## Problem requirements:
Among the lines below, take the one holding "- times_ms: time", the one holding "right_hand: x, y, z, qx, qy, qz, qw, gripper", and all lines between them. Set them down exactly.

Data for the task Block Start

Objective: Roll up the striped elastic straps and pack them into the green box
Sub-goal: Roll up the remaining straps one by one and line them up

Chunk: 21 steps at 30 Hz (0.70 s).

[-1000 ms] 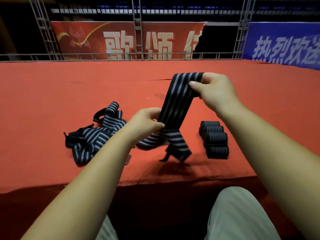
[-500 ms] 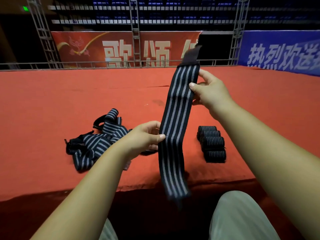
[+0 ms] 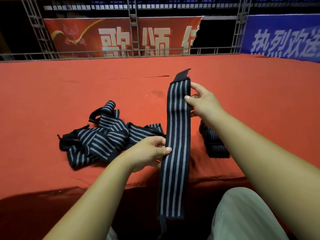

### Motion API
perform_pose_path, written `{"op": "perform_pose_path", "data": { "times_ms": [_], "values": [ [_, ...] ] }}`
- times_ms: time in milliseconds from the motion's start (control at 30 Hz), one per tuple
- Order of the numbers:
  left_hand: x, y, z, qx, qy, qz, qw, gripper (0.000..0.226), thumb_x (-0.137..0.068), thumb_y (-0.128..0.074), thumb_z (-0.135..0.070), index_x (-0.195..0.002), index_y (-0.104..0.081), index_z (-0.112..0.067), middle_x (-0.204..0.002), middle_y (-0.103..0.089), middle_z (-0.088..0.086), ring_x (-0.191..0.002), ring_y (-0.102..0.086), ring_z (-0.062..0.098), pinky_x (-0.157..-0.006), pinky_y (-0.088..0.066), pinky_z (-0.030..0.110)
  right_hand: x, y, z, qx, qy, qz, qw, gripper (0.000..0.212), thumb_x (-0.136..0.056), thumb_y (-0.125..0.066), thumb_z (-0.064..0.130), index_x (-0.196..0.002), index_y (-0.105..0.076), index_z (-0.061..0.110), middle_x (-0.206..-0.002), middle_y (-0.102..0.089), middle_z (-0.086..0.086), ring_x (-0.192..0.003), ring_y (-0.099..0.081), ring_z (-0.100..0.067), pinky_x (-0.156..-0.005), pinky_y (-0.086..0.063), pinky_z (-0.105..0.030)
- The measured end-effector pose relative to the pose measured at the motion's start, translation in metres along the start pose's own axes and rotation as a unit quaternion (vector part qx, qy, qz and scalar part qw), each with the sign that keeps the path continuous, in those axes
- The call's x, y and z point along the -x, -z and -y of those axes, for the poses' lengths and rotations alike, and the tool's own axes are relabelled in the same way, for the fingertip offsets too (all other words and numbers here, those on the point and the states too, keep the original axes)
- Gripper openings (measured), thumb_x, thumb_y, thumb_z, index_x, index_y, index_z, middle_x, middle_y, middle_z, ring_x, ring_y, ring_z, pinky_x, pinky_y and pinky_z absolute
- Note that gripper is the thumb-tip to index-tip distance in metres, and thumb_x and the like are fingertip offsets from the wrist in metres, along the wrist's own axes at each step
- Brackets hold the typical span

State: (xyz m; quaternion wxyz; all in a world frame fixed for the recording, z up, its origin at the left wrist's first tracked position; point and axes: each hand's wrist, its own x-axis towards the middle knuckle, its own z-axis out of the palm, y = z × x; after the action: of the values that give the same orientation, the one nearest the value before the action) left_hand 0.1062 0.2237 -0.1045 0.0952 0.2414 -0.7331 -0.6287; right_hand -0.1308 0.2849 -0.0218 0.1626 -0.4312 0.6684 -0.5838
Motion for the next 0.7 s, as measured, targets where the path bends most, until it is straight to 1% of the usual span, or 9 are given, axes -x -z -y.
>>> {"op": "perform_pose_path", "data": {
  "times_ms": [67, 133, 267, 367, 400, 467, 567, 600, 700],
  "values": [
    [-0.014, -0.003, 0.012, -0.043, 0.015, -0.041, 0.998, 0.022, -0.107, -0.066, -0.013, -0.119, -0.062, 0.005, -0.089, -0.066, 0.006, -0.076, -0.070, 0.014, -0.074, -0.065, 0.039, -0.008, -0.006, -0.020, 0.014, -0.019, 0.007, 1.000, 0.052, -0.107, -0.059, 0.006, -0.149, -0.059, 0.037, -0.090, -0.062, -0.010, -0.081, -0.067, -0.024, -0.060, -0.062, -0.039],
    [-0.031, -0.007, 0.024, -0.077, 0.028, -0.077, 0.994, 0.022, -0.104, -0.069, -0.010, -0.115, -0.062, 0.007, -0.085, -0.063, 0.007, -0.069, -0.069, 0.013, -0.078, -0.068, 0.046, -0.018, -0.013, -0.043, 0.036, -0.040, 0.012, 0.998, 0.051, -0.107, -0.057, 0.006, -0.148, -0.059, 0.037, -0.089, -0.062, -0.008, -0.081, -0.067, -0.023, -0.057, -0.058, -0.032],
    [-0.065, -0.005, 0.041, -0.263, 0.037, -0.117, 0.957, 0.023, -0.095, -0.080, -0.024, -0.105, -0.072, -0.005, -0.092, -0.077, 0.009, -0.075, -0.072, 0.018, -0.073, -0.062, 0.035, -0.038, -0.027, -0.084, 0.075, -0.081, 0.019, 0.994, 0.050, -0.107, -0.052, 0.002, -0.143, -0.062, 0.035, -0.081, -0.062, -0.002, -0.072, -0.063, -0.019, -0.058, -0.056, -0.033],
    [-0.083, -0.001, 0.048, -0.299, 0.041, -0.119, 0.946, 0.020, -0.093, -0.082, -0.029, -0.097, -0.073, -0.011, -0.085, -0.078, 0.006, -0.071, -0.073, 0.016, -0.066, -0.053, 0.029, -0.055, -0.038, -0.104, 0.104, -0.087, 0.015, 0.991, 0.047, -0.106, -0.052, 0.001, -0.133, -0.063, 0.038, -0.084, -0.063, -0.002, -0.074, -0.062, -0.022, -0.065, -0.054, -0.029],
    [-0.090, -0.001, 0.050, -0.312, 0.034, -0.129, 0.941, 0.022, -0.093, -0.082, -0.031, -0.096, -0.073, -0.011, -0.085, -0.076, 0.005, -0.075, -0.072, 0.018, -0.067, -0.051, 0.030, -0.060, -0.040, -0.108, 0.112, -0.090, 0.009, 0.990, 0.046, -0.106, -0.051, 0.001, -0.131, -0.063, 0.037, -0.087, -0.066, -0.003, -0.075, -0.063, -0.023, -0.063, -0.053, -0.027],
    [-0.101, -0.001, 0.052, -0.341, 0.024, -0.152, 0.927, 0.026, -0.091, -0.083, -0.036, -0.102, -0.074, -0.014, -0.090, -0.072, -0.001, -0.087, -0.069, 0.019, -0.075, -0.048, 0.033, -0.071, -0.045, -0.119, 0.135, -0.103, 0.000, 0.985, 0.049, -0.103, -0.051, 0.001, -0.139, -0.063, 0.033, -0.105, -0.074, -0.008, -0.084, -0.069, -0.029, -0.066, -0.054, -0.033],
    [-0.112, -0.002, 0.056, -0.348, 0.032, -0.175, 0.921, 0.039, -0.087, -0.086, -0.046, -0.118, -0.072, -0.027, -0.099, -0.069, -0.009, -0.098, -0.066, 0.016, -0.085, -0.050, 0.032, -0.083, -0.050, -0.131, 0.248, -0.165, 0.022, 0.954, 0.056, -0.102, -0.051, 0.005, -0.158, -0.048, 0.017, -0.145, -0.064, -0.017, -0.122, -0.066, -0.034, -0.096, -0.053, -0.035],
    [-0.114, -0.002, 0.057, -0.351, 0.037, -0.179, 0.919, 0.043, -0.086, -0.087, -0.048, -0.120, -0.071, -0.029, -0.101, -0.068, -0.009, -0.100, -0.065, 0.016, -0.088, -0.052, 0.033, -0.085, -0.052, -0.133, 0.293, -0.187, 0.026, 0.937, 0.051, -0.103, -0.051, 0.006, -0.154, -0.050, 0.007, -0.149, -0.061, -0.020, -0.129, -0.062, -0.036, -0.100, -0.051, -0.036],
    [-0.113, -0.002, 0.058, -0.358, 0.039, -0.182, 0.915, 0.047, -0.086, -0.086, -0.050, -0.124, -0.069, -0.028, -0.106, -0.068, -0.009, -0.106, -0.066, 0.017, -0.090, -0.052, 0.034, -0.081, -0.056, -0.129, 0.366, -0.205, 0.047, 0.906, 0.024, -0.104, -0.049, 0.004, -0.120, -0.065, -0.002, -0.129, -0.070, -0.026, -0.114, -0.067, -0.041, -0.079, -0.046, -0.035]
  ]
}}
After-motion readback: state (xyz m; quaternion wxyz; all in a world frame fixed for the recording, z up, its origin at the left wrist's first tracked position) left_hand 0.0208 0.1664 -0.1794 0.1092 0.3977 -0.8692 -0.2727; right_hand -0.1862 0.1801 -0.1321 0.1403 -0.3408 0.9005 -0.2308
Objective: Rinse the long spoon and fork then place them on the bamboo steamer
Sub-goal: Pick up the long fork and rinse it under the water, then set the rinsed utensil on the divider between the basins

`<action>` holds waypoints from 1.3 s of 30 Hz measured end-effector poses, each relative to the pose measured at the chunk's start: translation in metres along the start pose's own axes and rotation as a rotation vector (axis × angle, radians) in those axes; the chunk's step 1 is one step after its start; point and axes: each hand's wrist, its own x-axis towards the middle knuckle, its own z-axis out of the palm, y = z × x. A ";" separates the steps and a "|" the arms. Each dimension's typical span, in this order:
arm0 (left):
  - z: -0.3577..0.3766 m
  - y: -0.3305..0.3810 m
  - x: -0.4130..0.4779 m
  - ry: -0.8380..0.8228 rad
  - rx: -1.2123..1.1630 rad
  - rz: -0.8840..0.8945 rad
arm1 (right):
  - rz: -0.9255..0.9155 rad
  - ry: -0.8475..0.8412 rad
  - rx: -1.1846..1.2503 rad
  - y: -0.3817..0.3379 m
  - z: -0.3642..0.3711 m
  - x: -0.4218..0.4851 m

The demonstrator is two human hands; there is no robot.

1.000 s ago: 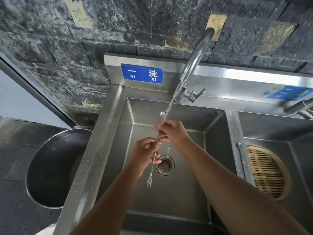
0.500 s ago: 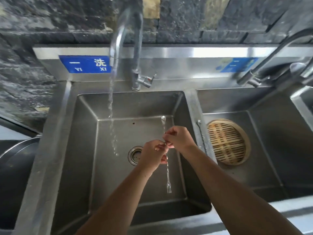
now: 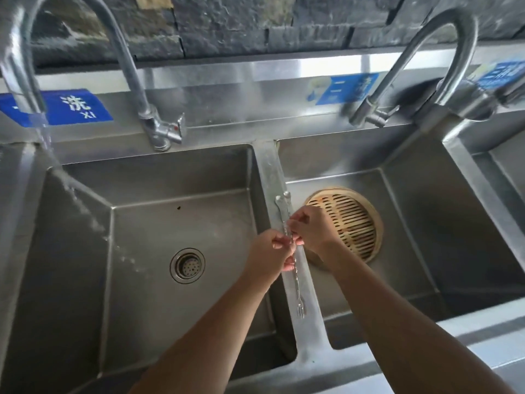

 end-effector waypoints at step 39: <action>0.034 -0.025 0.017 0.286 0.549 0.150 | -0.021 -0.036 -0.093 0.029 0.006 0.029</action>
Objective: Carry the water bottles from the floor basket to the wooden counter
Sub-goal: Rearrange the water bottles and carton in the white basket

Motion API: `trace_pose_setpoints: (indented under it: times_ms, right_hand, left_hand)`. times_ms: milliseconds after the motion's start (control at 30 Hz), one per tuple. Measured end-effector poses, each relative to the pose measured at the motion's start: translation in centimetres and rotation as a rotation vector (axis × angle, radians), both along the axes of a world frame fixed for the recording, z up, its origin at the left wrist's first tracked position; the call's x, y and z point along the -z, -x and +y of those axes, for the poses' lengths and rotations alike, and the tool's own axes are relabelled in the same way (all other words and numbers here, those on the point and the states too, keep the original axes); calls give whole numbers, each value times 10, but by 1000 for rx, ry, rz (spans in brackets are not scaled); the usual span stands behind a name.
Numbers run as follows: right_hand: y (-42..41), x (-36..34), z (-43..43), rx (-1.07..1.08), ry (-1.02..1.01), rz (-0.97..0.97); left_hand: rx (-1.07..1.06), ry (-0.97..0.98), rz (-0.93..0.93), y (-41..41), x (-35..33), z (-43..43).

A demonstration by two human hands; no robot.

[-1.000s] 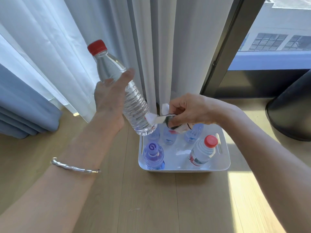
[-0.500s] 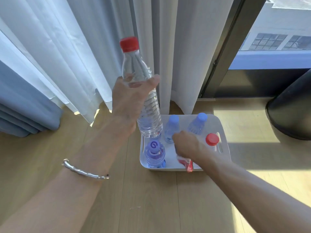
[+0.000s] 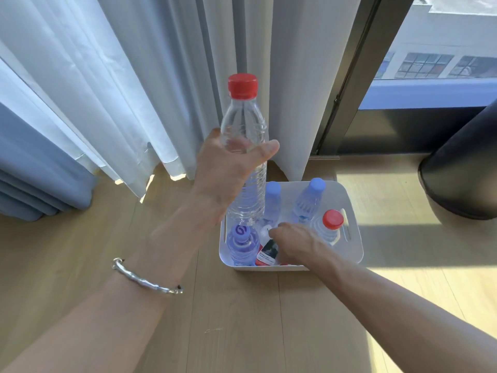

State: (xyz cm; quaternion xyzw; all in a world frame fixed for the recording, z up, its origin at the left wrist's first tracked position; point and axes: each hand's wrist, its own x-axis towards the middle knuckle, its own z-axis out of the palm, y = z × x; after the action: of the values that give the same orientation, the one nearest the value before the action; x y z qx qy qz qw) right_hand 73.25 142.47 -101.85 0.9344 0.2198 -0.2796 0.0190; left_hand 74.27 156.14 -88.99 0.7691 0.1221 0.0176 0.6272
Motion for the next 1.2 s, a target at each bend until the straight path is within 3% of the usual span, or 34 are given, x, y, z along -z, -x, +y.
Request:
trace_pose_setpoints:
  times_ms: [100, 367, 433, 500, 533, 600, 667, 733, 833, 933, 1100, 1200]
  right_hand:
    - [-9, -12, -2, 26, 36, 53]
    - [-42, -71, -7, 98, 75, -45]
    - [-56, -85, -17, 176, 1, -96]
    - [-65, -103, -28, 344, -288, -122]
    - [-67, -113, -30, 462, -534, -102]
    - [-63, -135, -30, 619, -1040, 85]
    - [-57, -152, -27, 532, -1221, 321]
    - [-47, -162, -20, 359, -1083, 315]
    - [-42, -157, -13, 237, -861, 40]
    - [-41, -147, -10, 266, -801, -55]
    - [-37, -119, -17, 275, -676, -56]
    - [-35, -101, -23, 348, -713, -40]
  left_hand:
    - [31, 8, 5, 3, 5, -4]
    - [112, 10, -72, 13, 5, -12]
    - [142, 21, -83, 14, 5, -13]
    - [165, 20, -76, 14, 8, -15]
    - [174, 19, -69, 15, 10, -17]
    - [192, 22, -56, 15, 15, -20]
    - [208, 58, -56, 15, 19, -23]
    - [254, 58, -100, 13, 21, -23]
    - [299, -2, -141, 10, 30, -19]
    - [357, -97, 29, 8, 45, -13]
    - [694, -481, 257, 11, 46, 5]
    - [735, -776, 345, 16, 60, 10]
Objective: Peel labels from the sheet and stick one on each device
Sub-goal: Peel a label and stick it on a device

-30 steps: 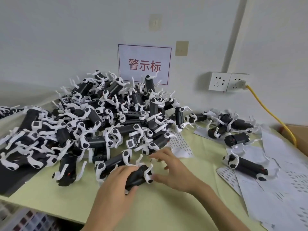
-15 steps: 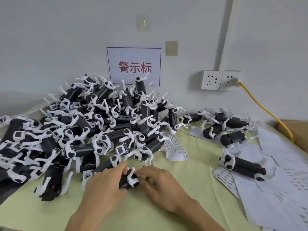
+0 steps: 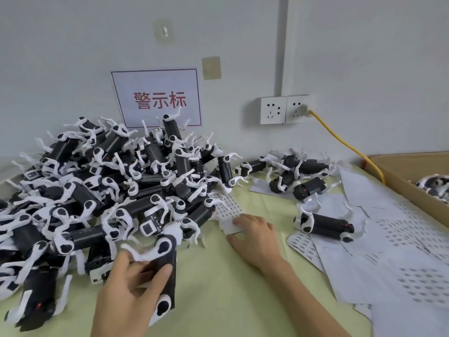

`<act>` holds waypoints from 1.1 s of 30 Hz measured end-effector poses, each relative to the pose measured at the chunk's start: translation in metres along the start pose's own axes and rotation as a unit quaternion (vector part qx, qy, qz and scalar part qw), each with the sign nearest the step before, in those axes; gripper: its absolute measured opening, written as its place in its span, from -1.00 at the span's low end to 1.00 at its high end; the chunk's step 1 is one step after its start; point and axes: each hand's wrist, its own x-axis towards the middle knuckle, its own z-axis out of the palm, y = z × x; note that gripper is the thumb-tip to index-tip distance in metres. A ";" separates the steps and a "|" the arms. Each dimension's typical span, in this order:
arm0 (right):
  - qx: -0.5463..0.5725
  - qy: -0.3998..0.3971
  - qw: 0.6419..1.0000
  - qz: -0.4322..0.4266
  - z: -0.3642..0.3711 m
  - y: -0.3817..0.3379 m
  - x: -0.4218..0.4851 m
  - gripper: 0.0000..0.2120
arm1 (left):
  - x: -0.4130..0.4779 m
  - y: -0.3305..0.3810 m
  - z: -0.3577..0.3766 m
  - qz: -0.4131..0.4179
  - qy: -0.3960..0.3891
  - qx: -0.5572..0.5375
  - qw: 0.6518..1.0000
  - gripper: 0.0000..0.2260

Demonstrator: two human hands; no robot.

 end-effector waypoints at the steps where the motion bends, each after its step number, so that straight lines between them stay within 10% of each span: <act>1: -0.002 0.013 1.000 -0.001 0.001 0.000 0.001 -0.59 | 0.000 0.000 0.001 0.002 0.007 -0.026 1.000 -0.65; 9: 0.012 0.081 0.996 -0.040 0.001 0.002 0.006 -0.81 | 0.016 -0.008 0.005 -0.019 -0.062 -0.106 0.992 -0.62; 14: 0.142 0.217 0.966 -0.007 -0.020 -0.009 0.001 -0.70 | 0.017 0.002 0.009 0.003 0.025 -0.156 0.987 -0.62; 18: 0.401 0.389 0.818 0.138 -0.059 0.000 0.001 -0.75 | 0.017 0.025 0.010 0.065 0.109 -0.237 0.963 -0.50; 23: 0.688 0.320 0.598 0.260 -0.082 0.025 0.003 -0.95 | 0.022 0.049 0.023 -0.029 0.002 -0.410 0.912 -0.39; 28: 0.573 0.363 0.732 0.069 -0.080 0.006 -0.007 -0.81 | 0.044 0.054 0.074 -0.273 -0.210 -0.543 0.766 -0.87; 33: 0.351 0.440 0.820 -0.103 -0.069 -0.004 -0.013 -0.71 | 0.064 0.050 0.118 -0.340 -0.260 -0.502 0.751 -0.72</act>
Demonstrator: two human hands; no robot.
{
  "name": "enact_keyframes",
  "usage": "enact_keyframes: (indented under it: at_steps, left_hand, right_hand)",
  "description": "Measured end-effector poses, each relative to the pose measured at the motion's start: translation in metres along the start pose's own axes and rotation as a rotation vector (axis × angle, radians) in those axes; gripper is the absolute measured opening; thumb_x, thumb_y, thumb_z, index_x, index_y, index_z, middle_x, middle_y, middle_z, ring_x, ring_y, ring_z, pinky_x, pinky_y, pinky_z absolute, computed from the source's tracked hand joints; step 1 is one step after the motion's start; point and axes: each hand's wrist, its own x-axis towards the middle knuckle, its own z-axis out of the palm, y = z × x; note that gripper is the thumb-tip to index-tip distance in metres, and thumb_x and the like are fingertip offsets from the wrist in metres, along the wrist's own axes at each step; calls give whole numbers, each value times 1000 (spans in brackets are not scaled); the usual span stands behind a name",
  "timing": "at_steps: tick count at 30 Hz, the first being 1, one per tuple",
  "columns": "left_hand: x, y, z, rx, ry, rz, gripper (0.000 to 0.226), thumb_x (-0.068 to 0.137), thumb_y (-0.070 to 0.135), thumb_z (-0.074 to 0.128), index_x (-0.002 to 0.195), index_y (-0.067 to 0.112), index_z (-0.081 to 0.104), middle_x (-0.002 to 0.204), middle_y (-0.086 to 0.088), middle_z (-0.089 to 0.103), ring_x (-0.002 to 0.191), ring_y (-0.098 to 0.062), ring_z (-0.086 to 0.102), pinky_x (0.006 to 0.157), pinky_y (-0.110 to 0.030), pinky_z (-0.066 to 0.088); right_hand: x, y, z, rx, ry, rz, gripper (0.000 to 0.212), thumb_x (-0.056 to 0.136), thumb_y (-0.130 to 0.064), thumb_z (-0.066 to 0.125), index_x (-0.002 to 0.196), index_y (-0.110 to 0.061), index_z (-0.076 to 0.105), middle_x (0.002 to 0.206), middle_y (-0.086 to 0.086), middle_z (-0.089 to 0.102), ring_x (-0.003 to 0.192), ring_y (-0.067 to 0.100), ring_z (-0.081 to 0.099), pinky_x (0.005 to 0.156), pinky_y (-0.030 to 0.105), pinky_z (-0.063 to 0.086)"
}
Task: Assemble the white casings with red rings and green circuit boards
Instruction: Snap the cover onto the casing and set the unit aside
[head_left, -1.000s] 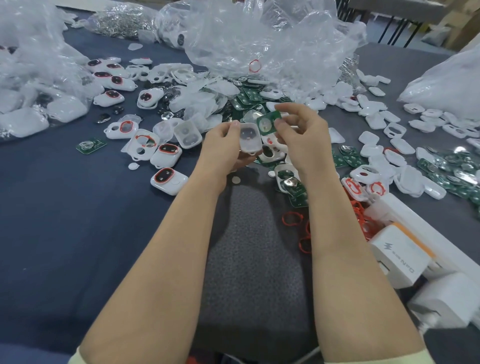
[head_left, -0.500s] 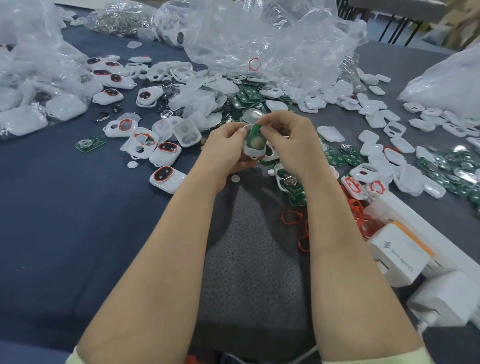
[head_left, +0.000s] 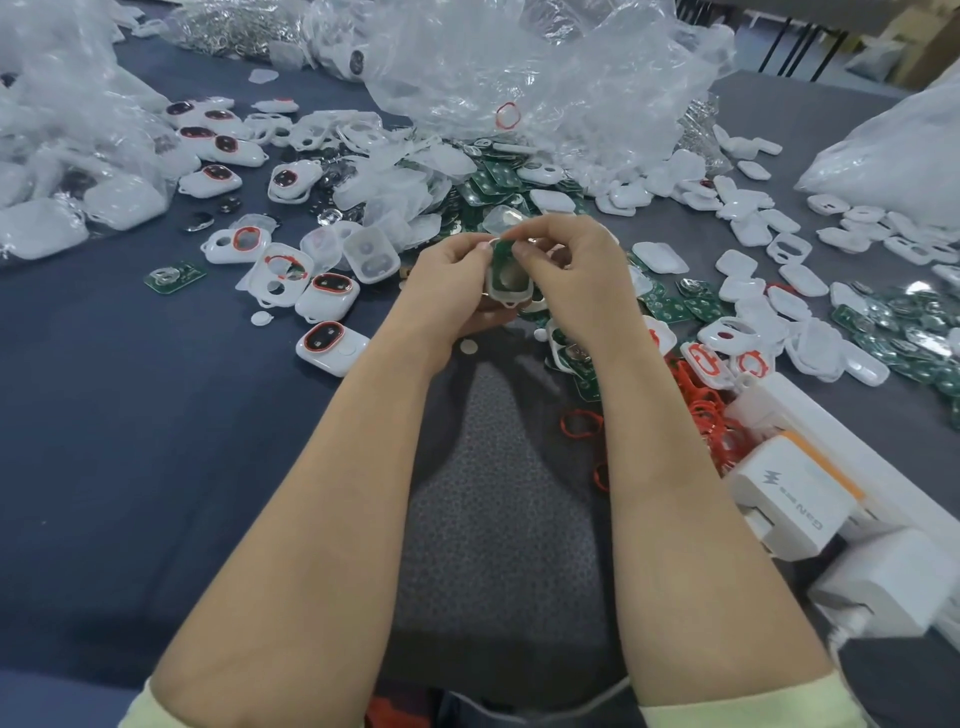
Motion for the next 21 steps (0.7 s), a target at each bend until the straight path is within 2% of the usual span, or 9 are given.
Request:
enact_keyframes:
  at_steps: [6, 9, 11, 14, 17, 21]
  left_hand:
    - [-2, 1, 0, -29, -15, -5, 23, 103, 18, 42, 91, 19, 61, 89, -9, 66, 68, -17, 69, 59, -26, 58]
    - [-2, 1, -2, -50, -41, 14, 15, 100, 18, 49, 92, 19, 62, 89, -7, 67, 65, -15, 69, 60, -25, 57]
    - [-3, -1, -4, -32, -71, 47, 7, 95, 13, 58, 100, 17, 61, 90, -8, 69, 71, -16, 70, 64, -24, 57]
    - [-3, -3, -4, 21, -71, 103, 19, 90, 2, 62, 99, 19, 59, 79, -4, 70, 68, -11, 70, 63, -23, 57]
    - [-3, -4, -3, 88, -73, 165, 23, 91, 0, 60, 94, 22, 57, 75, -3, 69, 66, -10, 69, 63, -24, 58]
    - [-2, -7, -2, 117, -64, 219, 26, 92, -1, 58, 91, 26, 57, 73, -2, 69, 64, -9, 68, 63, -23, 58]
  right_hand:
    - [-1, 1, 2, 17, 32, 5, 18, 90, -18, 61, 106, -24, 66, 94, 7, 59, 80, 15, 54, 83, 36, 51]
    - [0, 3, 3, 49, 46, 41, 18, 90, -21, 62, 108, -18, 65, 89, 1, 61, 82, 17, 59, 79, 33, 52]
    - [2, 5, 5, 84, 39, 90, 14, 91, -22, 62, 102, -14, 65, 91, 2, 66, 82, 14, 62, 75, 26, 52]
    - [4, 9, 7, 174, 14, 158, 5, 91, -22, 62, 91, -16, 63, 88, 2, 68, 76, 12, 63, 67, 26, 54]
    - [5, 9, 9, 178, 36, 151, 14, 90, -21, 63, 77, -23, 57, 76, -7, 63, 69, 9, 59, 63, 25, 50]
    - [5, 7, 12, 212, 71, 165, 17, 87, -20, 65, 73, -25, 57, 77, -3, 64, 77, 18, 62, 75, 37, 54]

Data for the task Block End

## Result below:
- times_ms: time in milliseconds from the motion's start (control at 30 Hz), one per tuple
- Order of the numbers:
  left_hand: x, y, z, qx, qy, qz, qw, gripper (0.000..0.226), thumb_x (-0.137..0.068), thumb_y (-0.128..0.074), thumb_z (-0.135..0.070), index_x (-0.195..0.002), index_y (-0.104..0.081), index_z (-0.112..0.067), middle_x (-0.204..0.002), middle_y (-0.103..0.089), middle_z (-0.088..0.086), ring_x (-0.191..0.002), ring_y (-0.102..0.086), ring_z (-0.062..0.098), pinky_x (-0.157..-0.006), pinky_y (-0.088..0.066), pinky_z (-0.030..0.110)
  right_hand: x, y, z, qx, qy, qz, qw, gripper (0.000..0.212), thumb_x (-0.136..0.056), thumb_y (-0.125..0.066), thumb_z (-0.064..0.130), index_x (-0.196..0.002), index_y (-0.105..0.076), index_z (-0.061..0.110), middle_x (-0.206..-0.002), middle_y (-0.102..0.089), middle_z (-0.086..0.086), ring_x (-0.192..0.003), ring_y (-0.099..0.081), ring_z (-0.100..0.067), pinky_x (-0.156..-0.005), pinky_y (-0.086..0.063), pinky_z (-0.105..0.030)

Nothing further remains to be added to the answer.